The IT researchers (Physics of Information and Quantum Technologies Group) Bruno Coutinho, Lorenzo Buffoni and João Moutinho, won one of the Special Prizes at Science4Cast, an official competition within the 2021 IEEE BigData Cup Challenges. The team’s approach provided a simple, intuitive and scalable solution to the problem.

“Initially 3 prizes were announced for the 3 methods that showed the best performance, but there were still the Special Prizes, which took into account other criteria such as creativity, etc., and that’s how we won the Special Prize. Despite our method ranked 4th, it was recognised for a more original and simple solution”, says João Moutinho, who is also a Técnico PhD student in Physics.

The competition had 72 submissions from teams all over the world and aimed to reward the best predictions of future connections in a network of scientific concepts, in the fields of machine learning and artificial intelligence.

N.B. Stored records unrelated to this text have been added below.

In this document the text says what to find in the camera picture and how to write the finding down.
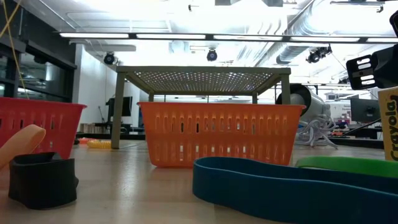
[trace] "dome camera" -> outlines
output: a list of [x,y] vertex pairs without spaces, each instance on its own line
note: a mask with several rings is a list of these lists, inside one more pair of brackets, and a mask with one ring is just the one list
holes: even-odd
[[104,63],[107,65],[114,65],[119,62],[119,59],[114,55],[114,52],[107,52],[104,57]]
[[330,44],[329,47],[319,47],[315,50],[310,51],[310,55],[305,59],[308,63],[317,63],[319,60],[323,59],[326,57],[326,55],[329,55],[333,53],[331,50]]
[[214,62],[215,60],[217,60],[216,50],[210,49],[209,52],[207,53],[207,61]]

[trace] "basket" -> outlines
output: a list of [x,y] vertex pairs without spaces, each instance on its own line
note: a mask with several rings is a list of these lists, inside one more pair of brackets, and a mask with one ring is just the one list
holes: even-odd
[[0,147],[20,129],[35,124],[46,130],[34,152],[57,152],[68,159],[85,105],[0,97]]
[[150,161],[192,167],[222,156],[288,165],[301,105],[139,103]]

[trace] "computer monitor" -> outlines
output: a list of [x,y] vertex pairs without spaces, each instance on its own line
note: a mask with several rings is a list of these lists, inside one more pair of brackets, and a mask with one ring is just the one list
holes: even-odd
[[351,100],[351,120],[358,122],[372,122],[380,118],[380,107],[377,100]]
[[[114,109],[114,98],[110,98],[109,101],[106,103],[109,106],[108,110],[108,117],[113,116],[113,109]],[[131,116],[131,106],[132,106],[132,97],[123,97],[123,109],[122,109],[122,116]]]

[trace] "ceiling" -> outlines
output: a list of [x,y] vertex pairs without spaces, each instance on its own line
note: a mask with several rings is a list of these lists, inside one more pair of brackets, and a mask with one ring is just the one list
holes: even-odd
[[[330,0],[29,0],[23,6],[60,32],[159,32],[259,35],[394,36],[390,15],[398,2],[370,6]],[[182,40],[76,40],[98,58],[115,51],[124,65],[214,65],[292,68],[292,82],[337,83],[345,62],[390,45],[333,44],[333,55],[309,64],[318,45]],[[218,59],[208,62],[209,49]]]

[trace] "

According to João Moutinho, in this type of competition, “very general models are created with a large number of possible characteristics that, later on, have to be trained to adapt to the problem in question”. Surprisingly, the IT team did not use any machine learning technique. “Instead, we analysed the problem using simple Network Science methods, and we were able to identify two key characteristics of this network: new connections are more likely to be made between popular concepts, which themselves already have many connections, and concepts which share many common neighbors”, explains the PhD student. “In addition, we also used the intuitive idea that the most important links are the oldest, corresponding to pioneering publications, and more recent links, corresponding to popular topics today”, he adds. The model developed by the IT team brought these three points together in an artisanal way and directly applicable to the problem, requiring only a small adaptation of some parameters.

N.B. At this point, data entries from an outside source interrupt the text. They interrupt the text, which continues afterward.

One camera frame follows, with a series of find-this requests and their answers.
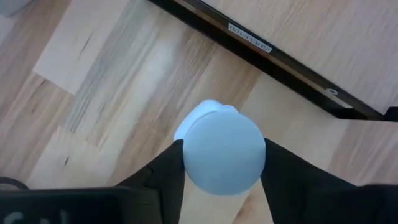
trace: black metal bar
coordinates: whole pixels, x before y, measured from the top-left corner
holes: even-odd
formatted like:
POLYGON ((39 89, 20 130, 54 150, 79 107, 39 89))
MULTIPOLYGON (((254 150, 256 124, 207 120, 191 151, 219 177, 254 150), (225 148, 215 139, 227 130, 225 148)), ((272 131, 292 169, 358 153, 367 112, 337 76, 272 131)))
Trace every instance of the black metal bar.
POLYGON ((291 90, 300 94, 307 100, 311 101, 315 105, 323 108, 325 111, 329 112, 333 116, 339 119, 360 119, 360 120, 371 120, 371 121, 385 121, 386 118, 366 105, 362 101, 358 100, 354 96, 342 90, 340 87, 336 86, 334 83, 328 81, 326 78, 310 70, 306 66, 302 65, 300 62, 296 61, 294 58, 283 53, 281 50, 273 46, 272 44, 266 42, 258 35, 253 34, 249 30, 245 29, 238 23, 232 21, 230 18, 222 15, 217 10, 213 9, 209 5, 199 1, 199 0, 184 0, 186 3, 190 4, 195 9, 200 10, 202 13, 206 14, 210 18, 218 21, 222 26, 228 29, 228 24, 231 23, 234 26, 244 30, 253 37, 263 41, 272 47, 270 55, 275 57, 277 60, 288 65, 290 68, 296 69, 305 78, 309 79, 311 82, 316 83, 320 87, 327 89, 332 88, 338 92, 338 98, 343 100, 345 103, 349 104, 353 108, 345 108, 338 103, 331 100, 329 97, 323 95, 319 91, 312 88, 309 84, 303 82, 301 79, 295 77, 293 74, 284 70, 283 68, 271 62, 268 58, 265 58, 260 53, 248 47, 246 44, 242 43, 240 40, 235 39, 232 35, 229 35, 219 27, 213 25, 212 23, 196 15, 194 12, 183 7, 179 3, 173 0, 149 0, 154 4, 158 5, 163 10, 172 14, 176 18, 180 19, 190 27, 196 29, 202 34, 209 37, 211 40, 217 42, 224 48, 228 49, 232 53, 241 57, 245 61, 249 62, 253 66, 262 70, 266 74, 275 78, 285 86, 289 87, 291 90))

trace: black metal frame
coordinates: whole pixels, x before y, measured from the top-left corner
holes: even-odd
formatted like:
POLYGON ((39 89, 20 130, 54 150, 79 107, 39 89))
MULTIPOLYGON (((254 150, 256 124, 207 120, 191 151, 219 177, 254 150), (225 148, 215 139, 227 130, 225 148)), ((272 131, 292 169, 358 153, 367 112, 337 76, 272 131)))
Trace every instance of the black metal frame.
POLYGON ((358 119, 358 120, 369 120, 369 121, 393 121, 398 122, 398 107, 390 107, 385 115, 379 113, 375 109, 371 108, 367 104, 363 103, 361 100, 355 98, 353 95, 344 91, 331 81, 327 80, 323 76, 317 74, 313 70, 309 69, 296 59, 287 55, 283 51, 279 50, 277 47, 268 43, 266 40, 262 39, 258 35, 247 30, 237 22, 226 17, 216 9, 202 2, 201 0, 182 0, 184 3, 189 4, 192 8, 199 10, 201 13, 207 17, 213 19, 220 25, 216 26, 206 19, 202 18, 198 14, 190 11, 186 7, 182 6, 174 0, 149 0, 153 2, 163 10, 167 11, 171 15, 180 19, 190 27, 201 32, 202 34, 209 37, 211 40, 220 44, 224 48, 228 49, 232 53, 241 57, 245 61, 249 62, 253 66, 262 70, 266 74, 275 78, 285 86, 289 87, 291 90, 300 94, 307 100, 311 101, 315 105, 321 107, 325 111, 329 112, 333 116, 339 119, 358 119), (352 106, 352 108, 347 108, 331 98, 327 97, 323 93, 314 89, 311 85, 305 81, 297 78, 294 74, 288 72, 286 69, 280 67, 276 63, 269 60, 267 57, 260 54, 258 51, 250 48, 248 44, 252 44, 247 40, 234 37, 232 32, 228 31, 228 25, 232 24, 235 27, 245 31, 252 37, 260 40, 264 44, 272 48, 269 55, 276 58, 278 61, 282 62, 284 65, 288 66, 292 70, 301 74, 307 80, 318 85, 324 90, 333 90, 334 96, 340 99, 342 102, 352 106))
POLYGON ((9 177, 0 177, 0 184, 10 185, 19 190, 29 190, 29 188, 21 181, 9 177))

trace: light wood flooring
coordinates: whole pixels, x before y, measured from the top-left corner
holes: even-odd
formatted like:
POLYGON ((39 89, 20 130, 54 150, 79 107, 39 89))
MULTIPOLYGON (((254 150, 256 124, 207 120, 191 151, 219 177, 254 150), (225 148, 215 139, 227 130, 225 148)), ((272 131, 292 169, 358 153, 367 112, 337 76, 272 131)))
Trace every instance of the light wood flooring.
MULTIPOLYGON (((117 184, 207 98, 345 180, 398 184, 398 123, 335 119, 150 2, 37 0, 0 17, 0 176, 30 188, 117 184)), ((184 194, 181 223, 272 223, 260 182, 217 197, 187 178, 184 194)))

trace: white label
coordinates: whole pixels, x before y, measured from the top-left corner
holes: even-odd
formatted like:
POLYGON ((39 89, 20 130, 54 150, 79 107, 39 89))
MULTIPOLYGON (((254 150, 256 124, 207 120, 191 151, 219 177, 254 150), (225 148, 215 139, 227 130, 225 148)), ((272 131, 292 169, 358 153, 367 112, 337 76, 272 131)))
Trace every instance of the white label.
POLYGON ((263 51, 269 53, 272 50, 272 47, 266 45, 265 43, 257 40, 257 38, 253 37, 252 35, 248 34, 247 32, 239 29, 233 24, 228 23, 228 29, 233 32, 234 34, 238 34, 240 37, 244 38, 245 40, 249 41, 250 43, 254 44, 256 47, 259 47, 263 51))

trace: black object
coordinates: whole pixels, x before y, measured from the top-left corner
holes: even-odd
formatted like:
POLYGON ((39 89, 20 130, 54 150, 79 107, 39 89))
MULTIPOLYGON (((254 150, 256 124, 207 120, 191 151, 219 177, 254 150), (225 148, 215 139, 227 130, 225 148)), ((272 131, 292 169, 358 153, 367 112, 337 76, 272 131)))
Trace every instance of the black object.
POLYGON ((24 183, 8 177, 0 177, 0 185, 10 185, 19 190, 29 190, 24 183))
MULTIPOLYGON (((275 224, 398 223, 398 186, 357 187, 265 142, 261 180, 275 224)), ((182 144, 175 141, 113 188, 0 192, 0 219, 6 224, 178 224, 185 182, 182 144)))
POLYGON ((289 87, 291 90, 300 94, 315 105, 321 107, 336 118, 398 122, 398 107, 390 107, 385 115, 380 114, 378 111, 363 103, 361 100, 355 98, 353 95, 344 91, 342 88, 330 82, 323 76, 317 74, 296 59, 287 55, 277 47, 268 43, 250 30, 247 30, 232 19, 226 17, 216 9, 213 9, 211 6, 207 5, 201 0, 179 0, 179 2, 184 2, 184 4, 188 4, 190 7, 200 11, 206 17, 215 21, 218 26, 209 22, 208 19, 203 19, 198 14, 188 10, 186 7, 174 0, 149 1, 153 2, 187 25, 206 35, 224 48, 230 50, 243 60, 270 75, 272 78, 275 78, 285 86, 289 87), (228 30, 230 25, 238 28, 236 29, 236 32, 231 32, 228 30), (234 35, 237 32, 245 33, 244 35, 247 38, 244 39, 234 35), (253 45, 258 46, 260 42, 262 42, 261 44, 272 48, 272 50, 269 53, 261 52, 261 54, 259 53, 260 51, 254 50, 253 45), (291 70, 301 74, 301 76, 314 83, 321 89, 327 92, 332 92, 337 99, 340 99, 342 102, 352 106, 352 108, 346 108, 341 104, 336 103, 336 101, 320 93, 307 82, 297 78, 290 71, 284 69, 280 65, 277 65, 273 60, 270 60, 269 57, 282 62, 284 65, 286 65, 286 67, 289 67, 291 70))

At the IEEE BigData 2021 conference, the IT team was the only winning team that used this network theory, while all the other teams used machine learning techniques. “The advantage of our method is that it allows us to have an intuitive justification of the results, and does not require so many computational resources, thus allowing its application in even larger networks”, highlights the PhD student.

The 1st algorithm “with potential quantum speedup for network problems”

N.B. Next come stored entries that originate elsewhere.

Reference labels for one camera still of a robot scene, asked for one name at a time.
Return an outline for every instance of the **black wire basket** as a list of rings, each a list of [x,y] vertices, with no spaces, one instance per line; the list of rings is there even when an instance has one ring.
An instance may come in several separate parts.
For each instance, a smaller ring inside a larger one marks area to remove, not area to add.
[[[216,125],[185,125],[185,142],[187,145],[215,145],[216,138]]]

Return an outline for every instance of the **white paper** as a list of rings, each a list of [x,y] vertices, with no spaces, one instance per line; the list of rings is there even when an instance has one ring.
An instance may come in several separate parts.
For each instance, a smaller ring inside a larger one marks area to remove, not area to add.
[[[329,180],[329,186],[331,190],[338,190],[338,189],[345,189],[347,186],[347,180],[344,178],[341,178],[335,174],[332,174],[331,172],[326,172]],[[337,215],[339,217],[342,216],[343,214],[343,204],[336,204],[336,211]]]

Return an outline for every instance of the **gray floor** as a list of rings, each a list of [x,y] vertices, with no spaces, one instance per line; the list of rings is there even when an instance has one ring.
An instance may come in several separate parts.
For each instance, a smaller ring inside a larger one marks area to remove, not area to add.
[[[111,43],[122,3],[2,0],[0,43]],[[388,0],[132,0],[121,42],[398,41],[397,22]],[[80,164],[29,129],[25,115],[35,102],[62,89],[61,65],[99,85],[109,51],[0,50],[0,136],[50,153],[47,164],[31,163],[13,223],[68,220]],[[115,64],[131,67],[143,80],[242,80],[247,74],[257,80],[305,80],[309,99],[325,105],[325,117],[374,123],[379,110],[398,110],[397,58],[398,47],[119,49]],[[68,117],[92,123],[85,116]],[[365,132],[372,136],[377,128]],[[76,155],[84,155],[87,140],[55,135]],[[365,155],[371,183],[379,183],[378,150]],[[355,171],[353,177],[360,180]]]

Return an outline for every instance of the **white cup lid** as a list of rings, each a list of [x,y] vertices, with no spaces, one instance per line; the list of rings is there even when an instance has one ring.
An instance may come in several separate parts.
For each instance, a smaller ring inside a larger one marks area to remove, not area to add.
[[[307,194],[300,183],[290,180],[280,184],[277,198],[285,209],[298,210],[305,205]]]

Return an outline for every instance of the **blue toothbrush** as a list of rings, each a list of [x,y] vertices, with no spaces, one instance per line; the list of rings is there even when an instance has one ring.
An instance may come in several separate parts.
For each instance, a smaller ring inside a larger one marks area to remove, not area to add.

The knowledge acquired by João Moutinho in his PhD project, developed in collaboration with his teammate Bruno Coutinho and professor Yasser Omar (IST Department of Mathematics and Coordinator of the Information Physics Group and Quantum Technologies), was decisive in the team’s success.

The authors of the PhD work titled “Quantum Link Prediction in Complex Networks”, propose a quantum algorithm that predicts new links in complex networks by sampling from a continuous-time quantum walk, allowing a potential quantum speedup in this problem.

Professor Yasser Omar highlights the importance of this “first algorithm”, which is an old idea that took several years to develop and follows earlier works carried out by the group, which demonstrated the potential of quantum computing. “We live surrounded by complex networks, whether natural networks such as protein interaction networks, technological networks such as the internet, or social networks such as Facebook. We often do not have complete knowledge of these networks, and we use algorithms to find existing links between two nodes in the network”, says the Técnico professor.

This new quantum algorithm “whose prediction accuracy competes with the best current classical methods”, as professor Yasser Omar points out, “offers perspectives for quantum acceleration in large networks”. “It opens the door to investigate the potential of quantum computing in the many computational problems of complex network theory, and bring together these two fascinating topics”, concludes the Técnico professor.

João Moutinho is already working on some extensions of this work, such as “reducing the computational resources of the quantum method to improve the possible computational advantage over the classical case, and also an application in signed networks encompassing positive or negative connections”, shares the Técnico student.